6661 Views 20 Replies 10 Participants Last post by  Fetch
I am a non-resident freelancer. I have enjoyed North Dakota hunting since 1975. I will be contributing a few hunting articles to this site if the management continues to accept them.

I am trying to make a positive contribution to this discussion. I think I know what the residents are complaining about. I spent one day after Thanksgiving in the Mott area looking for a place to hunt pheasants. I was appalled by the extent of posting which had virtually 100% of the land locked up. We were the only damned fools we saw all day trying to find just one field to hunt in. If, the waterfowl hunting situation in the prime areas becomes the same thing, North Dakota will be absolutely ruined.

I am also a "regulator" by profession, but not a lawyer. I have a lot of experience trying to control various types of land uses so that the use of the land provides for the general public welfare. It seems to me we ought to be able to come up with some way to limit the extent of guiding and leasing operations. Although, it certainly is easier to develop regulations to limit non-residents than it is to limit guiding operations. My philosophy is that if the guides are the bad guys, let's control them not the non-residents. Controlling the guides should somewhat reduce the total number of non-residents entering the state to hunt. The big payoff will be that it will open up access to locals. They may not care how many non-residents are in the area if they can get access to hunt.

The public purpose behind the proposed regulation of guides is to allow all hunters access to hunt while still allowing for economic development opportunities for local farmers and outfitters.

It has been said that an effort to limit the number of acres a guide could lease is easily circumvented when the guide puts the lease in another family member's name. I think that could be addressed by fine-tuning the regulations. Legislators and the lobbyists are great at doing this. For example, the restricting language might read something to the effect that , "Any guide, outfitter, individual, including members of his/her family related by blood, marriage, or adoption and any employee, or other person related contractually in any way to said guide or individual shall not lease more than XXX acres of property in any township in the State of North Dakota for the purposes of providing exclusive access for hunting for others who would pay for such privilege."
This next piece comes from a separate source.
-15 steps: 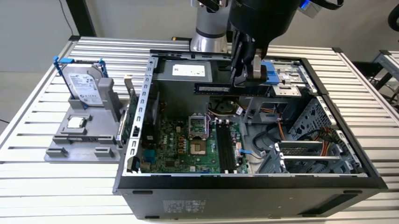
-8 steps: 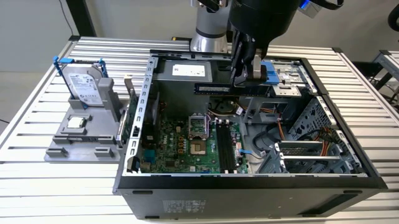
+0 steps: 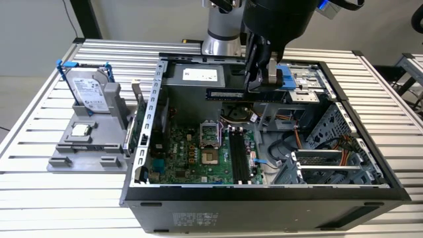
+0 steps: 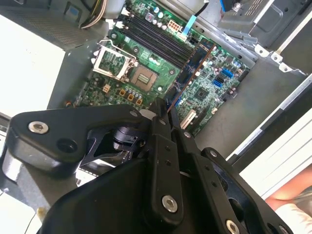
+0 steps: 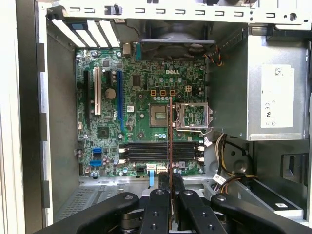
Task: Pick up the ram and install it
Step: 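Pick up the ram and move it above insertion slot, then insert the ram into the slot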
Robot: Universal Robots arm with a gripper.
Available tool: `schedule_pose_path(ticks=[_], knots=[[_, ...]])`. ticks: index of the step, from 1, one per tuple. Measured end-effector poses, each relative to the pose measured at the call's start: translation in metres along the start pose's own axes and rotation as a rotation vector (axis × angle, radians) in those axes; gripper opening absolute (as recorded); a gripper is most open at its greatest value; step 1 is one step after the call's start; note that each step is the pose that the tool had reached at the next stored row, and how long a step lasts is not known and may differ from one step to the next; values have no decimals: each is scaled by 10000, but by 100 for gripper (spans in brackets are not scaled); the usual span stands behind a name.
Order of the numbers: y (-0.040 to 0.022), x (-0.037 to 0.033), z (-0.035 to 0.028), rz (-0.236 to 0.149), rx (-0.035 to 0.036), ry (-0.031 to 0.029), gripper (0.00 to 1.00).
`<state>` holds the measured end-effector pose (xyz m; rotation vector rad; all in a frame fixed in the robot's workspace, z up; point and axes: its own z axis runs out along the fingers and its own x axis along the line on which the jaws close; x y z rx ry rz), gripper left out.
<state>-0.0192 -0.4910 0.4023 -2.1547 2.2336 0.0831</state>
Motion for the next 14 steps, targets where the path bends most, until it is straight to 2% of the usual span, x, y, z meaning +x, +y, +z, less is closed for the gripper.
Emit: schedule_pose_path(ticks=[3,10,11,14], knots=[[-56,-13,7,49,2,2,0],[-271,-72,42,123,6,1,0],[-289,-82,46,124,7,1,0],[-293,-85,48,124,7,1,0]])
There are probably some things with this language that are unclear, but I am confident that it could be revised to remove any serious loopholes.

Here is another alternative. It is a derivation of the first alternative.
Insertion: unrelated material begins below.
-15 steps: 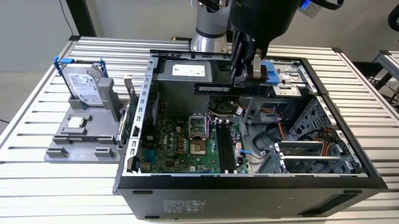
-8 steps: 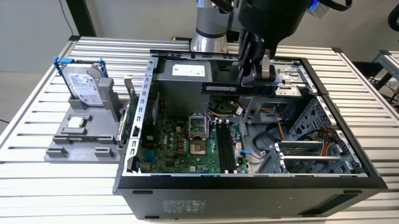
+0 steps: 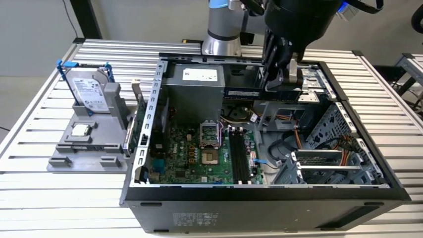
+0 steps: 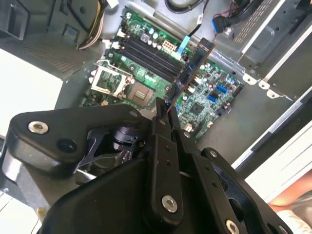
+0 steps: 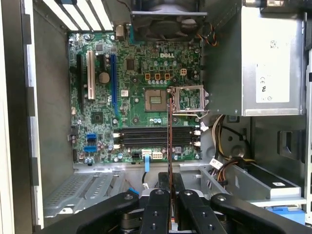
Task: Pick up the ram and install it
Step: 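Insert the ram into the slot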
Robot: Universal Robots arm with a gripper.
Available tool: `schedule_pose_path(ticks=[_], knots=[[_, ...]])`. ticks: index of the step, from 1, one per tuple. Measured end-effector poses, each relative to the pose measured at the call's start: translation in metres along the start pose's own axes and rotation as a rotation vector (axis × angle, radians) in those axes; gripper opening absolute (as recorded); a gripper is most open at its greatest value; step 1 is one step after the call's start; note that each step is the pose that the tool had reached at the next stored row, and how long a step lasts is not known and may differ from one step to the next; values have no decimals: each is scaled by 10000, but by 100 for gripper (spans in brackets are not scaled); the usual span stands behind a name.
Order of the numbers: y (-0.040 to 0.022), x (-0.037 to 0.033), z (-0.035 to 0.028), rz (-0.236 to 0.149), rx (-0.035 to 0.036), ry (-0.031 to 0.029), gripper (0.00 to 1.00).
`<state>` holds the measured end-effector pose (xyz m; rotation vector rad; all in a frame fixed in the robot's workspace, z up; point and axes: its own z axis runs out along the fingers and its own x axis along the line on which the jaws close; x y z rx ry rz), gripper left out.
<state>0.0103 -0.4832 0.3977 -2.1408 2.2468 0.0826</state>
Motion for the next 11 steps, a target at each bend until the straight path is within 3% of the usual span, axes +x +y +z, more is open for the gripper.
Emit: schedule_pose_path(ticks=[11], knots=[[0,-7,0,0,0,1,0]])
Put a limit on the number of acres that can be leased for hunting purposes in each township - for example, 1280 acres per township. That's the equivalent of two sections or 1/18 (5.6%) of the township. For ease of calculation, any part of a farmer's property that is leased shall render all of his contiguous holdings leased. If the farmer happens to have more than the 1280 contiguous acres under this provision, the guide and farmer shall not be in violation of the 1280 acre limit and the property may be leased for hunting purposes.

Yes, I realize that only 6% of the township landowners will be allowed to benefit from pay hunting. You can fiddle with that percentage if you want to. But, in the end, the guy who gets his land "registered" first is the one who benefits. This could be addressed by allowing any one landowner to lease his land for hunting only one out of every five years. Then, the guides would have to rotate their operations just as the farmer rotates his crops. Some land has to be fallow every few years.
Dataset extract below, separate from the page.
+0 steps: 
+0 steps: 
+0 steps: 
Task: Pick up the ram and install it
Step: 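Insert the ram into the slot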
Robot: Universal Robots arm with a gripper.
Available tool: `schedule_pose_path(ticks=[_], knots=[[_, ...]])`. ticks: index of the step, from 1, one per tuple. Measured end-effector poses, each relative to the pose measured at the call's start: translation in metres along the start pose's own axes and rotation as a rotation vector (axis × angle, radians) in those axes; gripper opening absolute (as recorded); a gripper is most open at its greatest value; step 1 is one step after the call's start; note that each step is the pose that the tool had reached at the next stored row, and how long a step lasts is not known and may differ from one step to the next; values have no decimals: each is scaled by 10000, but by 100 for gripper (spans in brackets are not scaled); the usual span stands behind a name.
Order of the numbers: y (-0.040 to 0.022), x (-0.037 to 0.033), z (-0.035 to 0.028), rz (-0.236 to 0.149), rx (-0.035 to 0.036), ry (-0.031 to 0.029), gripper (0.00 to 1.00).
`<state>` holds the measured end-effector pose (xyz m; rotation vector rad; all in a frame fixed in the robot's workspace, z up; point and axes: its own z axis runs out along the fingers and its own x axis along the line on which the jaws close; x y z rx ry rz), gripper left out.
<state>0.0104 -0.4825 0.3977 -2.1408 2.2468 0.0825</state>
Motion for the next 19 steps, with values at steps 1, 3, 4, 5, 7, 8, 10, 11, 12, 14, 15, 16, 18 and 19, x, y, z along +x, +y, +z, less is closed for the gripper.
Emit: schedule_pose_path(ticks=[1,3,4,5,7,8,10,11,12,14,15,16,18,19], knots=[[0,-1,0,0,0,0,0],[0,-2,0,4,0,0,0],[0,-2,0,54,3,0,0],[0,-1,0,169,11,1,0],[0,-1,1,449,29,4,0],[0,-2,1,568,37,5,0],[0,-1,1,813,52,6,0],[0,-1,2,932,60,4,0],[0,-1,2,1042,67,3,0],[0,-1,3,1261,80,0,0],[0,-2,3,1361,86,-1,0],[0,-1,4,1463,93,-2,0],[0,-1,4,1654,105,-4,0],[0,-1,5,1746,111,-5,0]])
In both of these alternatives, the guide receiving the lease rights would have to register with the County. The county auditor would be responsible for keeping track of the number of acres leased in each township in the county. The local sportsman's clubs would be asked to help with the enforcement. Increase, hunting license fees $10 to help pay for the enforcement.

These are just two ideas that put the onus on the guide and farmer, not the non-resident hunter. It allows the resident to compete at a decided advantage over the non-resident. The resident can always get out there early and get permission to hunt. Getting permission does not constitute leasing unless money changes hands. The non-resident will be able to hunt what's left. I think that I can live with that.

Are these proposed solutions complicated? I would say so. But, this is a complicated problem that will not be solved by simple, knee-jerk solutions. We are all going to have to work real hard on this one.

Have at it!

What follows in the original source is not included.